I meant to write up GameCamp 5 the week after we went, but what with work and writing and venue hunting for Zombie one thing drives out another, as Barliman Butterbur would tell you.
It was different this time. For one thing, last time we felt fairly out of place as live game designers rather than video game designers; it wasn’t unpleasant, but there was a definite sense that we were in the minority. This time round lots of people were talking live experiences, and mixed sessions didn’t carry the same assumptions about the group. That’s a little fascinating – does it reflect a wider uptake in live gaming generally? Certainly seems so to me – there are lots of folks starting to do pervasive games and interesting live experiences, a burgeoning scene that seems to be moving towards LARP from other disciplines and landing somewhere in the middle. Critical vocabulary is missing here; lots of people (like us) are drawing on all sorts of theory and work in other fields and applying it to making games in the real world. That’s exciting.

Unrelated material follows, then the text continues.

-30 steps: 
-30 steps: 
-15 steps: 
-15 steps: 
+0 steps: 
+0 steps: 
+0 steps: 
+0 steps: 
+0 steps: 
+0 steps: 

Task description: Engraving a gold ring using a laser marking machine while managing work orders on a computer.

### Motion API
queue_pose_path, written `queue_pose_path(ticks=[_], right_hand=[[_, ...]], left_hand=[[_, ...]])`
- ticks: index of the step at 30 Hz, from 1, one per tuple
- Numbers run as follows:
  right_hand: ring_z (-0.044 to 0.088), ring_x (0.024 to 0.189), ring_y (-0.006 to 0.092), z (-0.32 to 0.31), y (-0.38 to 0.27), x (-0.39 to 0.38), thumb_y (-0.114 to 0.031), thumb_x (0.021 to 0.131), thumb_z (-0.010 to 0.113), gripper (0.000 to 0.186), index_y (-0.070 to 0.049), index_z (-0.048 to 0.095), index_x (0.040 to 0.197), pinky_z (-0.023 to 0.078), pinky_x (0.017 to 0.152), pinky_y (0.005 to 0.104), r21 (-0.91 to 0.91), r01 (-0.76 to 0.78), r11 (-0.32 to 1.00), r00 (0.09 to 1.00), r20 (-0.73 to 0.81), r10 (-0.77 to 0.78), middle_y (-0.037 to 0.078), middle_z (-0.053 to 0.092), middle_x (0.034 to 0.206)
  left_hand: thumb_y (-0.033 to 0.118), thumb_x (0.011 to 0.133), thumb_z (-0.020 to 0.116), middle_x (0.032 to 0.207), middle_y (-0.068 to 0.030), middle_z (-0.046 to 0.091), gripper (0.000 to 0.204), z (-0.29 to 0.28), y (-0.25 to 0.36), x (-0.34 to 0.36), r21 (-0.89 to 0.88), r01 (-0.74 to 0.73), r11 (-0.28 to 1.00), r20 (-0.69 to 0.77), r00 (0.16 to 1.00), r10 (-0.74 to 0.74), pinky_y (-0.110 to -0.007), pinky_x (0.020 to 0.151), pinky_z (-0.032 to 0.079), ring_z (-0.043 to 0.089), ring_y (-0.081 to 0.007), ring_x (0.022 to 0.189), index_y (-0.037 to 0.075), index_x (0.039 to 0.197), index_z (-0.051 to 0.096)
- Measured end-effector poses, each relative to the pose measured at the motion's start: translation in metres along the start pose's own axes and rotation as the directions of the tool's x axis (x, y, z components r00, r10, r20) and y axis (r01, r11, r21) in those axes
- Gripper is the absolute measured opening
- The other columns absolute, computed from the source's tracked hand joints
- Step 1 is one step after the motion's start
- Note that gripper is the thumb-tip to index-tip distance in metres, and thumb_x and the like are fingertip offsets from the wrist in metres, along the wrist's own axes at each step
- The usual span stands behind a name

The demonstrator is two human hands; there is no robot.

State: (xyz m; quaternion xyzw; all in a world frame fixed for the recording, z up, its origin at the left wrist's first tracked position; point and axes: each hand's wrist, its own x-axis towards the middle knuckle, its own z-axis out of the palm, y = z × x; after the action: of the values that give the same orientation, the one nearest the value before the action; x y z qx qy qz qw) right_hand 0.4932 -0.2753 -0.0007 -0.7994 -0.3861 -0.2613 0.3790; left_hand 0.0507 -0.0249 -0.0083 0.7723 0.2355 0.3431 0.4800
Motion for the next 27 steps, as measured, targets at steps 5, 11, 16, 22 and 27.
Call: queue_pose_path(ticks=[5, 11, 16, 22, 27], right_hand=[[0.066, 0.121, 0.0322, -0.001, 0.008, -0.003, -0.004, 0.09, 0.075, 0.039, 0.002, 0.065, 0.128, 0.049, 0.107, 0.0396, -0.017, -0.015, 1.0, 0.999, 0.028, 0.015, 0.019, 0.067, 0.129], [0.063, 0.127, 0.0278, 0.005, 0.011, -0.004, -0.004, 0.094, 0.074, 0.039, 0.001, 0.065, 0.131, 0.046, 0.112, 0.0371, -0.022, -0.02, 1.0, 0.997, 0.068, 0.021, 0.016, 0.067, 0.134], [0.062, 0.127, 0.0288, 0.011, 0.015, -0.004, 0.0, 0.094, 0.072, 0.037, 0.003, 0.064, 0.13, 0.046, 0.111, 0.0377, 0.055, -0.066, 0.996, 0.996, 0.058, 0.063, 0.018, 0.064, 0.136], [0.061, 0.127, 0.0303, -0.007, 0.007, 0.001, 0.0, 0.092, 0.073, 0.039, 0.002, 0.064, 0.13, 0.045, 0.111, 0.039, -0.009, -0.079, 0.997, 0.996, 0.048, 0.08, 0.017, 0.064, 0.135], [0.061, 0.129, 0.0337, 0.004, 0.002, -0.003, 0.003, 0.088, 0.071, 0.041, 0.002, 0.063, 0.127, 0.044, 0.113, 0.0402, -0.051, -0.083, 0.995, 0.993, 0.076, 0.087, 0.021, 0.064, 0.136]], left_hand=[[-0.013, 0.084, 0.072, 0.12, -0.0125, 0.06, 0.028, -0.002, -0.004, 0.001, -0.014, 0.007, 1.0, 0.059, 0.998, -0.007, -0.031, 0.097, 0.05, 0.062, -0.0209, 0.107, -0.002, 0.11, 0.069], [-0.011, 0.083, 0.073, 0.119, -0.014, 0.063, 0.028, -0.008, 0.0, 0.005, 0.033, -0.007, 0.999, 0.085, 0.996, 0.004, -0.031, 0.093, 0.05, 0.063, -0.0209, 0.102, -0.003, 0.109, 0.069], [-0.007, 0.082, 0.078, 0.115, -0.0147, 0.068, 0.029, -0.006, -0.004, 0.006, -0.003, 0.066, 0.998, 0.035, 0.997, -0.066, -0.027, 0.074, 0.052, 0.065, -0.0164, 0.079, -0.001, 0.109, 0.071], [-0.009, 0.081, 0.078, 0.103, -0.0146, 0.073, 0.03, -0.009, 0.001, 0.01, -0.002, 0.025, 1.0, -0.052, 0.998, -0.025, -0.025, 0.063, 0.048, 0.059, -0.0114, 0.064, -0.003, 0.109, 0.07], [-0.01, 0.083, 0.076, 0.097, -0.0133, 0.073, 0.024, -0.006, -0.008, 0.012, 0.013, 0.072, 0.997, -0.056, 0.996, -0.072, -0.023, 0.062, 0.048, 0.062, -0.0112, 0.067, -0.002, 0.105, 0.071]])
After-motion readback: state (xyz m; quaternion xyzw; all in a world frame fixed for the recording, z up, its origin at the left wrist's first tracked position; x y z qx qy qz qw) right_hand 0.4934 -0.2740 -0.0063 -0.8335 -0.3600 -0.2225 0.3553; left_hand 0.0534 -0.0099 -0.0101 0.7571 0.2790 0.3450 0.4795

The other big change was in the way people at GameCamp talked about stories in games. Last time around, Grant and I ran a session about emergent story, discussing the concept of procedurally and structurally generated narratives that emerge through player interaction with the game, but aren’t “told” by the game. This time I think every story-related session I went to invoked the difference between extrinsic and intrinsic stories, usually with an understanding of emergence. Again vocabulary is missing here; I heard the same (or similar) dichotomy expressed as extrinsic/intrinsic, imparted/created, creator/player, and even cutscene/gameplay. Perhaps that’s a reflection of the greater proportion of live gamers there – the split is much clearer when you’re playing with stories in that space, and it becomes impossible to ignore that the story you’re telling is not the same as the one players are experiencing. But I’m hopeful that it reflects a shift in thinking by video game creators too. Not every writer needs to engage with debates like the location of meaning and the nature of narrative – but if none do, the medium will stay shallow. GameCamp made my literary brain happy and my game brain excited.
Oh, and we made some games, too. Hostage was the most fun. I’ll try to write up the rules soon, assuming one thing doesn’t drive out another, again.
Yesterday was Gamecamp 4, the first one I’ve been to, and I had a properly fantastic time. Some excellent sessions, some fascinating conversations, and some surprisingly forgiving zombies made it a great day.
Here’s what I took from the day.
We like stories in our games, and we like games in our stories, but not all games (or stories) need both.
Boss fights interrupt flow, but can be used to build interesting characters. They can be frustrating (Metal Gear Solid), but when they’re done well and foreshadowed properly, they can also be hugely satisfying (Limbo).
Free play without structure isn’t a game.
Digital games suck at relationships.
A lot of digital games writing sucks, full stop.
Romance and sex in games are two very different things with different problems to be solved.
Some problems being tackled by digital game folks have already been solved by live game folks, and vice versa.
When under attack, people seem to instinctively try to get to high ground. When high ground is not available, they use tables.
Lemon jousting is harder than it looks.
Mechanically, World of Warcraft and Farmville are (depressingly?) similar.
We like our extrinsic motivators without coercive social marketing practices.
Gamification isn’t particularly interesting to people who already make games.
My working definition of emergent stories – stories created by players interacting with game mechanics without a designer getting in the way – is flawed, hugely flawed, but works OK for demonstration purposes.
Emergent stories need space to emerge. People make up stories to fill gaps.
Story can be constructed after experience, collaboratively.
Someone has already run an art heist game in a museum. I really hope they do it again. Soon.
Museums, like news organisations, need help making good games with few resources.
The Keyworth building at London South Bank Uni would be an excellent venue for a full-scale game of Zombie.
The unconference format just works. No bit of my day was boring or slow or non-interactive. I went to half a dozen really interesting talks, and missed about a dozen more, and that’s fine.